REQUIRED ACTION = In the listing below, how many lines hold "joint"? Give the number only.

DATA BELOW =
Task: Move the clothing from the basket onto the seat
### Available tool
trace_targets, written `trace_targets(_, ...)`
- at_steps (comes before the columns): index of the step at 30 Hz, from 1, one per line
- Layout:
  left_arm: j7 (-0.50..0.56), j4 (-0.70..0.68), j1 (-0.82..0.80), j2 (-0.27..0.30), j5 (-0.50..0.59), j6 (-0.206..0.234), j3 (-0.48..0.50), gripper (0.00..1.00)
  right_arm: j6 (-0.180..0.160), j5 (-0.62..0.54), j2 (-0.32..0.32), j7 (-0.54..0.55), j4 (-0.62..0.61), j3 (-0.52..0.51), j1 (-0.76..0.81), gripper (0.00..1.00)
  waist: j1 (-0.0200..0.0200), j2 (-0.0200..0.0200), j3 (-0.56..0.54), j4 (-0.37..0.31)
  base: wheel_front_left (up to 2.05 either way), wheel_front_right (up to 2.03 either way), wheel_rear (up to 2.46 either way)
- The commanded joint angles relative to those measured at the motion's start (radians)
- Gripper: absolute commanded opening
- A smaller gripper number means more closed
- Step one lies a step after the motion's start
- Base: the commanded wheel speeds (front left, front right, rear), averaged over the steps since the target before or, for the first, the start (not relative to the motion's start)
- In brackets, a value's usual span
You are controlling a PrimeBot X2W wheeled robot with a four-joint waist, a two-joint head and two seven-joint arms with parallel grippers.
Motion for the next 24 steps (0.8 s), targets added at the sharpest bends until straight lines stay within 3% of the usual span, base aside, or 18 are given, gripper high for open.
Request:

SOLUTION TO THIS TASK = 2